Erkek egemen militer sistemlerin hayat bulduğu bir coğrafyada kadın özgürlükçü bir perspektif ile bambaşka bir hayatın inşasına dönük bir adımdı 19 Temmuz 2012 tarihinde yaşanan. Kobané ile başlayan süreç Cizire ve Arfin ile tamamlandı. Cizre, Kobané ve Afrin olmak üzere üç kantondan oluşan Rojava özerkliğini 21.01.2014 tarihinde ilan etti. İlk önce 7-8 Ocak 2014 tarihlerinde Suriye 'nin Amude şehrinde bir araya gelen Yasama Meclisi, "Toplumsal Sözleşme" adı altında bir anayasa hazırladı. Anayasaya göre yönetim modeli şu dört ayak üzerine oturtuldu: Kanton sistemi, Yasama Meclisi, Yönetim, Adalet ve Yüksek Seçim Kurulu. Kürt, Arap, Asurî-Süryani, Çeçen ve Ermenilerin temsilcisi olarak açıklanan özerk yönetimin Yasama Meclisi, Rojava'yı, merkezi olmayan sisteme dayalı kurulacak gelecekteki Suriye'nin bir parçası olarak değerlendiriyordu.

Rojava’da devletin nesnel olarak varlık zemininin ortadan kalkması başlı başına önemli bir gelişme olarak dikkat çekiyor. İlk etapta oluşturulan asayiş örgütlenmeleri kendi içinde bir değişim yaşayarak kendilerini işlevsiz kılarak özsavunma birimlerine dönüşüyor. Özellikle halk komiteleri ve alternatif örgütlenmelerle hayatın her alanı örgütleniyor. Farklı komünal örgütlenmeler, ekonomik yaşamın kooperatifler şeklinde örgütlenmesi, toprak dağıtımı ve toprağın işlenmesinde komünal adımlar ve kadının toplumsal yaşamda hızlı, etkili ve patriarkayı, feodal kıskacı ve toplumsal cinsiyet rollerini parçalayan hamleleri, Rojava’nın devrim içinde bir devrim olarak kadın devrimi biçiminde gelişmesi tarihsel önem taşıyor.

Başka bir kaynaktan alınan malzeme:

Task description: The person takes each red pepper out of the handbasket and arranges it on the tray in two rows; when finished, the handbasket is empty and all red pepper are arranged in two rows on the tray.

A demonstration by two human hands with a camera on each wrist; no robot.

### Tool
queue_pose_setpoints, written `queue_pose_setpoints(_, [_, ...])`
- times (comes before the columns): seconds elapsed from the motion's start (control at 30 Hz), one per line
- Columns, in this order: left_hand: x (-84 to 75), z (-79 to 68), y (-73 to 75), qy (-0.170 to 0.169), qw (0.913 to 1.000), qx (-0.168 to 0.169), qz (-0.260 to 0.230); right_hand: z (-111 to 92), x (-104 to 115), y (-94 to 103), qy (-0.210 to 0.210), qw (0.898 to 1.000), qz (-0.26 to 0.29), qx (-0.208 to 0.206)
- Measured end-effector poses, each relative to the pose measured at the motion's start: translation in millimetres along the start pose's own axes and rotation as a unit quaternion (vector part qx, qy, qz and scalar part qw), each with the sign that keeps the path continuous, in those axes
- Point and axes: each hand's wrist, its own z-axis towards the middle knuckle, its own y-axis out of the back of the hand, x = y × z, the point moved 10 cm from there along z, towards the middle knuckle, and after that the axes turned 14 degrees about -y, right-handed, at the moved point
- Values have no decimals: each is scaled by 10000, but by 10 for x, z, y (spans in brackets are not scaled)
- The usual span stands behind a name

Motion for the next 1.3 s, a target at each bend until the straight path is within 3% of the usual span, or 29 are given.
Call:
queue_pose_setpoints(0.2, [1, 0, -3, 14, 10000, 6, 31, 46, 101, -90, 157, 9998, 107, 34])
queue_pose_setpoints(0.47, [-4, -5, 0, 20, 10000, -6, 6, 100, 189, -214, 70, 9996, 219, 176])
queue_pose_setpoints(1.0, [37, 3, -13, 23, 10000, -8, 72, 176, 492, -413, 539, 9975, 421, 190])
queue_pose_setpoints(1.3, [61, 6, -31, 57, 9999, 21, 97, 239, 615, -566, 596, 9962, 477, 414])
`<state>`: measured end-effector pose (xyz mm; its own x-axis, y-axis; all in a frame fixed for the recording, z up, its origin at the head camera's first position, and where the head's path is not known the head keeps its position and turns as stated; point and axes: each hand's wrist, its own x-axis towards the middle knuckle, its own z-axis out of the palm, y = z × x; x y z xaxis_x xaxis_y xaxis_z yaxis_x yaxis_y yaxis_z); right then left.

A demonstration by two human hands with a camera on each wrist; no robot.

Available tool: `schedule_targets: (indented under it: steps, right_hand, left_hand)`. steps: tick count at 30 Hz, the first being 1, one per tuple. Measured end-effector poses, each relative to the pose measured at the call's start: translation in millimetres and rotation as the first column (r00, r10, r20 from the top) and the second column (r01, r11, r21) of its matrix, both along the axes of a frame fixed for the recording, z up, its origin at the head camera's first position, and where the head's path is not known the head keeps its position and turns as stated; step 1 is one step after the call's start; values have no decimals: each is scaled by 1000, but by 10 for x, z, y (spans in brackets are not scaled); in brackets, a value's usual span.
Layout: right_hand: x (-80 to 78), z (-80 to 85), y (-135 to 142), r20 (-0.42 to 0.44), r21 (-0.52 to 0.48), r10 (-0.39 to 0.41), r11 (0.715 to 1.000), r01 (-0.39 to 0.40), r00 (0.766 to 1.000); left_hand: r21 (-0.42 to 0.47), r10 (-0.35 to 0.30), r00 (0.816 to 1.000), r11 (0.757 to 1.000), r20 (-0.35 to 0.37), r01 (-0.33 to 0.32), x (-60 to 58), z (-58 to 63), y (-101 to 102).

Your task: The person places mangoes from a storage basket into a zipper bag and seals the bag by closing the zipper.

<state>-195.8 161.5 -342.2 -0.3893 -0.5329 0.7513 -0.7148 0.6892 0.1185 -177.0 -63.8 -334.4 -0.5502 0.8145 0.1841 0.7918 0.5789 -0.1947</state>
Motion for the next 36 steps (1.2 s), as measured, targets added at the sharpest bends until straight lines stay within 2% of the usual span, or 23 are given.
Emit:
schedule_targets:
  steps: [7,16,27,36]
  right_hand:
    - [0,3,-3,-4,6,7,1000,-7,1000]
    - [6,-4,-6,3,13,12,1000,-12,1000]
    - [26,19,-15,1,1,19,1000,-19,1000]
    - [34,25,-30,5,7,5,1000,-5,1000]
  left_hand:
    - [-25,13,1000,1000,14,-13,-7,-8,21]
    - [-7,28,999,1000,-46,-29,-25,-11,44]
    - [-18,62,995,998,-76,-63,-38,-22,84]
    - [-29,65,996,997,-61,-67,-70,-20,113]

Cizîrê Kantonu Eğitim Bakan yardımcısı ve TEV-DEM Koordinasyonu Üyesi Hisên Şawîş 15 Kasım kendisi ile yapılan bir röportajda; “İnsanı ve toplumu iktidar aklından uzak tutacak anlayış, komünlerle mümkün olmaktadır. Demokratik ulus ve demokratik özerklikten bahsettiğimiz zaman doğal topluma dönüp meseleye oradan bakmak gerekir. Doğal toplum demokratik ve kominal değerleri bünyesinde en saf, temiz haliyle barındırırken günümüzün de sorunlarına en gerçekçi çözüm yollarından biri olmaktadır. Ancak ne zaman ki, toplumun güçlü kominal yapısı bir tehlike olarak görüldü, o zaman toplumsal akla saldırılar başladı. Doğal topluma saldırı ve kominal değerlerin gaspı iktidar ve devletin başlangıcına tekabül etmektedir. İktidar ve devletin özü de, siyaseti de toplumu doğal değerlerinden çıkarmaktır”, ifadeleri ile nasıl hayat kurmak istediklerine işaret ediyordu.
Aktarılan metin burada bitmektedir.